ABOUT THIS TASK:
The line containing "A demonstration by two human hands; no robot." marks the end; copy exactly all lines from the start of the material up to and including it.

◇ ◇ ◇ ◇ ◇

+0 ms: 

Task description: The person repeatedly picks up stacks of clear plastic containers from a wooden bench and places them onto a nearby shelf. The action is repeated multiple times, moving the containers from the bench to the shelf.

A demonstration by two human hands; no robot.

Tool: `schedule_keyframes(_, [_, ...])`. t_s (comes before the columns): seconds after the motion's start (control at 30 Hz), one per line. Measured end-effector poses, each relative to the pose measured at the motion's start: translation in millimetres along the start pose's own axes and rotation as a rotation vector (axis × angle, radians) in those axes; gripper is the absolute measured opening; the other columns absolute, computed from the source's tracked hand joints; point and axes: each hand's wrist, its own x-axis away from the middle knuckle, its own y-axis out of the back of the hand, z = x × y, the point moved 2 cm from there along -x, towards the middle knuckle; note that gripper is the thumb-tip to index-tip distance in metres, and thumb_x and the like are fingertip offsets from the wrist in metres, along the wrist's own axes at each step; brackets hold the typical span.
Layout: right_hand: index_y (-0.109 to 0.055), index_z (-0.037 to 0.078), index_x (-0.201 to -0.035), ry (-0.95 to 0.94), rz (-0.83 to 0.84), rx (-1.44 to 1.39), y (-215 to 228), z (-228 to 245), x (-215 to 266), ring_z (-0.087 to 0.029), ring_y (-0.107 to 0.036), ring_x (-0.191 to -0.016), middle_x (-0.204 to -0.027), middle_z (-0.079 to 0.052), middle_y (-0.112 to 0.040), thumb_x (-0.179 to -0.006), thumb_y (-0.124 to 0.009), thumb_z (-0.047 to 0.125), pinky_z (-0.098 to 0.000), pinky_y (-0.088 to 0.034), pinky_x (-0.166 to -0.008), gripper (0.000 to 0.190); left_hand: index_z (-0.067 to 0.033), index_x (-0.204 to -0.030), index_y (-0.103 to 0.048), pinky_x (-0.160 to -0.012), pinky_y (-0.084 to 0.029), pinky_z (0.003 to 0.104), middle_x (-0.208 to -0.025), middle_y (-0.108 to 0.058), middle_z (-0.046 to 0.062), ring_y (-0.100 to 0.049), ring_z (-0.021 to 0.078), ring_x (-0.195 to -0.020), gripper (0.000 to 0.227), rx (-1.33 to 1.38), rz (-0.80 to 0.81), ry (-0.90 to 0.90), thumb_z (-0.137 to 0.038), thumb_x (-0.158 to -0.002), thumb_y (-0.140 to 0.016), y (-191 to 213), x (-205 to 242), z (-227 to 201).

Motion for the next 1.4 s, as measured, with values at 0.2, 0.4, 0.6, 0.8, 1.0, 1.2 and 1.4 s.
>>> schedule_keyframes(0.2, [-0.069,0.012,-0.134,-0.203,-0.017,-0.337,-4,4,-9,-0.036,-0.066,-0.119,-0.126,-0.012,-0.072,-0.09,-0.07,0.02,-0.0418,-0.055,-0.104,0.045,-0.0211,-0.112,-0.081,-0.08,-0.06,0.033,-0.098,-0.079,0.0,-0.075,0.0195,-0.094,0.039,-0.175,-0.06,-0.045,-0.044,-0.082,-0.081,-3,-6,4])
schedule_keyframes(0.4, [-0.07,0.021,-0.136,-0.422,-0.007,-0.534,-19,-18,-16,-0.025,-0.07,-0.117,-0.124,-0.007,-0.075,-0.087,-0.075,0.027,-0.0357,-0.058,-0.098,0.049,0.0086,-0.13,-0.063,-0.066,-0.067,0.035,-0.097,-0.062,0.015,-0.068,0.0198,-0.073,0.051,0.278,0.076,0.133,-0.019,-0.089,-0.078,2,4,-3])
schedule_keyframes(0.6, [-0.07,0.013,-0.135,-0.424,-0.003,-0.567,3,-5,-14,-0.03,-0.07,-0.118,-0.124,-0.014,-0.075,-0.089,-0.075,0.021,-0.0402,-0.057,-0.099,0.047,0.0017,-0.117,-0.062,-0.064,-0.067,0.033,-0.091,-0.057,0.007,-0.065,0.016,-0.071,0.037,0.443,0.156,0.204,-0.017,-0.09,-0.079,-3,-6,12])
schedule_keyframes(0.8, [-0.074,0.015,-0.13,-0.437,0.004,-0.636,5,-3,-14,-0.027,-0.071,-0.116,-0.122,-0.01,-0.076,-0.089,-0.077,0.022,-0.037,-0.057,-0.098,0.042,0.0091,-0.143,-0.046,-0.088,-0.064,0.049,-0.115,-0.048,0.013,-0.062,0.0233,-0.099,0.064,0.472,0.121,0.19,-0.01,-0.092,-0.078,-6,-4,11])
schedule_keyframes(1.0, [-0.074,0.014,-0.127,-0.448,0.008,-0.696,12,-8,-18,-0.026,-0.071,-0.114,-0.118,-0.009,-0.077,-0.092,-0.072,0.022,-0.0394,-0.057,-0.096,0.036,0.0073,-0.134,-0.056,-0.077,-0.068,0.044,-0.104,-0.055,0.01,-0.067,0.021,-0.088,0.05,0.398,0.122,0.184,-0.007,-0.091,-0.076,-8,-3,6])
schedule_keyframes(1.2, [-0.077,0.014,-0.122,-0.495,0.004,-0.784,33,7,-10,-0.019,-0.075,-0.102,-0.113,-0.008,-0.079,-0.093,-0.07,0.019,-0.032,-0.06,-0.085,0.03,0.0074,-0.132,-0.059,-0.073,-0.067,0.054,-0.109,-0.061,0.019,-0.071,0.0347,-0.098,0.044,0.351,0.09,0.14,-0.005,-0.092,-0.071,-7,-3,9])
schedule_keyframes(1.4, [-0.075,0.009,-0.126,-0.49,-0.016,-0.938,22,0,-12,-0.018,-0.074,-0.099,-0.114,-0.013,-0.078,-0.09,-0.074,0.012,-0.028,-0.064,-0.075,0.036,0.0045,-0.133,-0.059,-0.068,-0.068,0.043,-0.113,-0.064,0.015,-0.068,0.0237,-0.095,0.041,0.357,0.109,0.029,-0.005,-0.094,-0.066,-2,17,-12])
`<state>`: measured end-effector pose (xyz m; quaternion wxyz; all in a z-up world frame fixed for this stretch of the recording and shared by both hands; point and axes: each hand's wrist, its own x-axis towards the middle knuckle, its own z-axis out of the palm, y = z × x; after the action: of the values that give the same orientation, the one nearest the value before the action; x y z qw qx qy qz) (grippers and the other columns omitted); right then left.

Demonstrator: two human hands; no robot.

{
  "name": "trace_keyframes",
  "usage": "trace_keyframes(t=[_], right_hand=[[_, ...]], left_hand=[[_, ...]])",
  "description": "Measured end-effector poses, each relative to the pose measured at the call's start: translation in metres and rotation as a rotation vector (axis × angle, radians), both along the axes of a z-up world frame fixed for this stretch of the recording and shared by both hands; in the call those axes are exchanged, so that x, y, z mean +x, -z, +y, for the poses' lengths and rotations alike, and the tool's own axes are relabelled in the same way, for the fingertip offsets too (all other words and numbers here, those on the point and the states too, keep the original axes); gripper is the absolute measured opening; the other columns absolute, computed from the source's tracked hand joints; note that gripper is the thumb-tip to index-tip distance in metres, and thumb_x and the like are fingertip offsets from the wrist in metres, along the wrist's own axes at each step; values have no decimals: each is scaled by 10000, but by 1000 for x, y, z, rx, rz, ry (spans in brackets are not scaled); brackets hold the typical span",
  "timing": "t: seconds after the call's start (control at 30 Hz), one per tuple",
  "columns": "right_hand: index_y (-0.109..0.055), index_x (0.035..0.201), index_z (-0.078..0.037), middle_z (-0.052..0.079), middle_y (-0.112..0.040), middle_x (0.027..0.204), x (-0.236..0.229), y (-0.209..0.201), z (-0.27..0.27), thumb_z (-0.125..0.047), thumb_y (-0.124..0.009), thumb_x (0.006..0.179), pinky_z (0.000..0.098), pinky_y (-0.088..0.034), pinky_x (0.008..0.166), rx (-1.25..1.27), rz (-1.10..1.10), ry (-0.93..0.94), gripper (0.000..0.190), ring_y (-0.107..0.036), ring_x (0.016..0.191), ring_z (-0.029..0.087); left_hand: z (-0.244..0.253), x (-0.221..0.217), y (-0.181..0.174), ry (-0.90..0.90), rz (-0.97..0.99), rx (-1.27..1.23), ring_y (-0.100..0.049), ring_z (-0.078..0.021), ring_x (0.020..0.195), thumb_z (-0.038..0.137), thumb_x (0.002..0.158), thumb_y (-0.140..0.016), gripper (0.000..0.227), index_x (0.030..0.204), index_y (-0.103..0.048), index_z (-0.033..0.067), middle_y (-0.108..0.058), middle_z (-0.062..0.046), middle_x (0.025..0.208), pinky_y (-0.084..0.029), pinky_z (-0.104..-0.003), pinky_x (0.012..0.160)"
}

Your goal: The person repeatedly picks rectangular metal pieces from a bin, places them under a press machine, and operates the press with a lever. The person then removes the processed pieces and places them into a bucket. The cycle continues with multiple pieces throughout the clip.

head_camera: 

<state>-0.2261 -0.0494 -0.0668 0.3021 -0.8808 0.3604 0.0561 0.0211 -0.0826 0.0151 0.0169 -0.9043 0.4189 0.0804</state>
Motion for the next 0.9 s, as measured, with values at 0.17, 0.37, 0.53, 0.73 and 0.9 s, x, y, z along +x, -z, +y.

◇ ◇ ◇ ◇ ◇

REPLY TO THE TASK:
+0 ms: 

Task description: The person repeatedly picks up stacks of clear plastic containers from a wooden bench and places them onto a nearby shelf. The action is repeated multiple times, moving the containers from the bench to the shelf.

A demonstration by two human hands; no robot.

That finishes the exercise, with nothing more to add.